The substrate 2 is made of c-plane 4H—SiC, and the multiple buffer layer 3 is laminated thereon. This multiple buffer layer 3 is made of AlN having a lattice constant close to that of 4H—SiC on the substrate 2 side, and is formed by stacking, for example, 5 layers of 2 nm AlN / GaN pair layers. This is introduced not only for reducing threading dislocations but also for reducing residual strain. Specifically, after the 4H—SiC substrate 2 is first introduced into the reaction tube, the surface pressure of the tube 2 is kept at 50 mbar and heated in a hydrogen atmosphere at 1300 ° C. for 10 minutes to remove contamination on the surface of the substrate 2. After the treatment, the temperature of the substrate 2 was set to 1150 ° C. while maintaining the internal pressure of 50 mbar, and at the same time, ammonia (NH ₃ ), which is a raw material of N, was flowed at a flow rate of 2 SLM, A certain amount of trimethylaluminum (TMAl) and trimethylgallium (TMGa) are alternately supplied in 20 SCCM (standard cc per minute) and 10 SCCM, respectively, and GaN and AlN are laminated in the thickness of 2 nm. Thus, the (GaN / AlN) multiple buffer layer 3 having a superlattice structure can be formed.

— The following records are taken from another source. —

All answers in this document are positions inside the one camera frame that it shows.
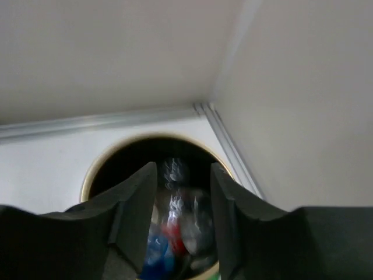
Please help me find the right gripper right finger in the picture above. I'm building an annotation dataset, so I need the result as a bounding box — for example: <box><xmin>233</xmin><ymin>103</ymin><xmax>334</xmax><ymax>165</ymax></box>
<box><xmin>210</xmin><ymin>163</ymin><xmax>372</xmax><ymax>279</ymax></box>

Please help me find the dark blue gold-rimmed bin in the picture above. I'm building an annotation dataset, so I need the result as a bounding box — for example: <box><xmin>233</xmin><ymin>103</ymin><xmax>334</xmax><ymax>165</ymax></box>
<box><xmin>81</xmin><ymin>134</ymin><xmax>229</xmax><ymax>279</ymax></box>

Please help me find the clear bottle red label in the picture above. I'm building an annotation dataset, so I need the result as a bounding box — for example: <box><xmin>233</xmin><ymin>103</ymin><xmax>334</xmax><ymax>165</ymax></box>
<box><xmin>156</xmin><ymin>187</ymin><xmax>214</xmax><ymax>256</ymax></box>

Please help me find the large crushed clear bottle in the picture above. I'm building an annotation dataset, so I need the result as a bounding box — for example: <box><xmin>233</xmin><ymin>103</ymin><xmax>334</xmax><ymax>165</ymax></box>
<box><xmin>156</xmin><ymin>157</ymin><xmax>190</xmax><ymax>225</ymax></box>

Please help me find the crushed blue label bottle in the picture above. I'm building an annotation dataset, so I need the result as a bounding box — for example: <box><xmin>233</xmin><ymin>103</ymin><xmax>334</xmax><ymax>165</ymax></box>
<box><xmin>138</xmin><ymin>231</ymin><xmax>174</xmax><ymax>279</ymax></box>

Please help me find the aluminium frame rail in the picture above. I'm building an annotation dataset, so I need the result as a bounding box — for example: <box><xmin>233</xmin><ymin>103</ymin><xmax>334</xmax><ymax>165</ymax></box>
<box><xmin>1</xmin><ymin>103</ymin><xmax>260</xmax><ymax>211</ymax></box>

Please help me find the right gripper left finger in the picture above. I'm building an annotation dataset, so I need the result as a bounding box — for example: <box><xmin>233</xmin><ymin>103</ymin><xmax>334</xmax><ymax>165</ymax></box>
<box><xmin>1</xmin><ymin>162</ymin><xmax>157</xmax><ymax>279</ymax></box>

  Subsequently, an AlN template layer 4 is formed on the (GaN / AlN) multiple buffer layer 3. Specifically, after the formation of the (GaN / AlN) multiple buffer layer 3, while the temperature of the substrate 2 is set to 1300 ° C., TMAl, which is an Al material, is supplied at 400 SCCM and ammonia, which is an N material, is simultaneously supplied at 100 SCCM. Thus, the AlN template layer 4 is formed to have a thickness of 1.5 μm, for example. At this time, the (GaN / AlN) multiple buffer layer 3 controls the c-axis lattice constant of the AlN template layer 4 to be the lattice constant (4.982 定 数) when there is no strain. However, the template layer 4 is not limited to AlN, and may be, for example, an AlGaN ternary mixed crystal.

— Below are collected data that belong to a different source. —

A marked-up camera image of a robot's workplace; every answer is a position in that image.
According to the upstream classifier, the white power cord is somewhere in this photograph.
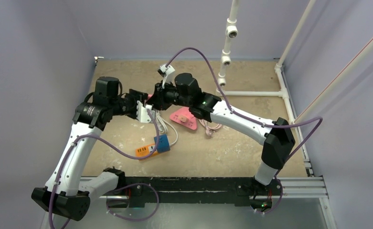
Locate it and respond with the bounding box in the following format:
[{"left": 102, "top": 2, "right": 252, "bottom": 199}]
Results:
[{"left": 154, "top": 110, "right": 179, "bottom": 147}]

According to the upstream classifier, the light pink small plug adapter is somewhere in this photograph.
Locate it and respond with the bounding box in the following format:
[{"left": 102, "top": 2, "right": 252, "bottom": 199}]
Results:
[{"left": 178, "top": 115, "right": 188, "bottom": 123}]

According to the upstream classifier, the pink triangular power strip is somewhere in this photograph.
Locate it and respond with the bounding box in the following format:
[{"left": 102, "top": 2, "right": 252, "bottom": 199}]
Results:
[{"left": 169, "top": 107, "right": 198, "bottom": 131}]

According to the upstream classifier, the blue cube socket adapter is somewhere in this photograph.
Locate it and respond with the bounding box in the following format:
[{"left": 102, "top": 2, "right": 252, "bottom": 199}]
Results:
[{"left": 154, "top": 134, "right": 171, "bottom": 153}]

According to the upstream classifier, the orange power strip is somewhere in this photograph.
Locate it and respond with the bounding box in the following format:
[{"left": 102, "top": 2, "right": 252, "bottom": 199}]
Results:
[{"left": 135, "top": 144, "right": 159, "bottom": 158}]

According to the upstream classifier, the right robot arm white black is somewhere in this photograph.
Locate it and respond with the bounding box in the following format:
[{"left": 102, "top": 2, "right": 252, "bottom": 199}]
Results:
[{"left": 146, "top": 73, "right": 296, "bottom": 194}]

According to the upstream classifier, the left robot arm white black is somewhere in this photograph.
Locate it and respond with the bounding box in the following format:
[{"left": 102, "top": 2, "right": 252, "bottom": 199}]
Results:
[{"left": 32, "top": 76, "right": 148, "bottom": 222}]

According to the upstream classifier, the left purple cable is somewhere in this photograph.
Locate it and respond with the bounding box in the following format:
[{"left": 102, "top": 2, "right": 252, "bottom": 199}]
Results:
[{"left": 48, "top": 109, "right": 160, "bottom": 229}]

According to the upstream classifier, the purple cable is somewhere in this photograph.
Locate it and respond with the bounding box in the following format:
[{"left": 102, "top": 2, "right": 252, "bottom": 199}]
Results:
[
  {"left": 164, "top": 47, "right": 323, "bottom": 216},
  {"left": 48, "top": 109, "right": 160, "bottom": 229}
]

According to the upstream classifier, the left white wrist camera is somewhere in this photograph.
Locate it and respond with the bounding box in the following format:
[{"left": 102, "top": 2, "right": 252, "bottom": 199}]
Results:
[{"left": 136, "top": 101, "right": 156, "bottom": 123}]

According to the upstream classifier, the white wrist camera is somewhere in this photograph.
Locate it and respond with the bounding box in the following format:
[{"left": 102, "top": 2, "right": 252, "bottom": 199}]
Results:
[
  {"left": 157, "top": 64, "right": 175, "bottom": 89},
  {"left": 136, "top": 101, "right": 156, "bottom": 123}
]

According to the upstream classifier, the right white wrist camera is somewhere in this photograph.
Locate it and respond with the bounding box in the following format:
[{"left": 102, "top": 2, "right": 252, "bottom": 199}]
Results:
[{"left": 157, "top": 64, "right": 175, "bottom": 89}]

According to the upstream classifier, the pink power cord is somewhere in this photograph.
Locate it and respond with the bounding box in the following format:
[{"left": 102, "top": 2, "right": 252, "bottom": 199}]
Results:
[{"left": 199, "top": 118, "right": 223, "bottom": 138}]

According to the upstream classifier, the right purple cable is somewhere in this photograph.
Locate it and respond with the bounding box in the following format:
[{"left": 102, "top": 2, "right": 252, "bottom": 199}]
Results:
[{"left": 164, "top": 47, "right": 323, "bottom": 216}]

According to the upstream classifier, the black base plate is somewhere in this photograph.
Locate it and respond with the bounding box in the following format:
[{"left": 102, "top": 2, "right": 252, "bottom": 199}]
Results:
[{"left": 105, "top": 177, "right": 282, "bottom": 208}]

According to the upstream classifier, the white pvc pipe frame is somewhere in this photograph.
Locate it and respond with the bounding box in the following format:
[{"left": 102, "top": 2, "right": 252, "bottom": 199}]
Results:
[{"left": 223, "top": 0, "right": 373, "bottom": 122}]

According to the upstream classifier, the aluminium rail frame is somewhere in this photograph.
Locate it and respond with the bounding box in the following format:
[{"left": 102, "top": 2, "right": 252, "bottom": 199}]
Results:
[{"left": 40, "top": 176, "right": 338, "bottom": 229}]

Subsequently, n-type nitride semiconductor layers 5 and 6 having a lattice constant close to that of the template layer 4 made of AlN or AlGaN are formed using SiGaN as an impurity and using AlGaN ternary mixed crystals. In the present embodiment, the n-type nitride semiconductor layers 5 and 6 are two layers of AlGaN having different Al compositions. The first n-type nitride semiconductor layer 5 is made of Al _0.84 Ga _0.16 N having an Al composition of 84%, and the second n-type nitride semiconductor layer 6 is made of Al ₀ having an Al composition of 76%. _.76 Ga _0.24 N, which are sequentially stacked with a thickness of 0.8 μm and 0.1 μm, respectively. The Al composition refractive index in the two layers of AlGaN is set so as to increase from the first layer 5 to the second layer 6, so that the light generated in the light emitting layer 7 can be converted into the two n-AlGaN layers 5. , 6 increases, the ratio of being absorbed by the 4H-SiC substrate 2 can be decreased. An example of a specific growth temperature and in-pipe pressure of the n-type nitride semiconductor layers 5 and 6 is 1200 ° C. and 100 mbar, and Si is used as an impurity for obtaining n-type conductivity. For this, silane (SiH ₄ ) is used and the flow rate is 20 SCCM. Thus, n-type nitride semiconductor layers 5 and 6 having two layers can be formed.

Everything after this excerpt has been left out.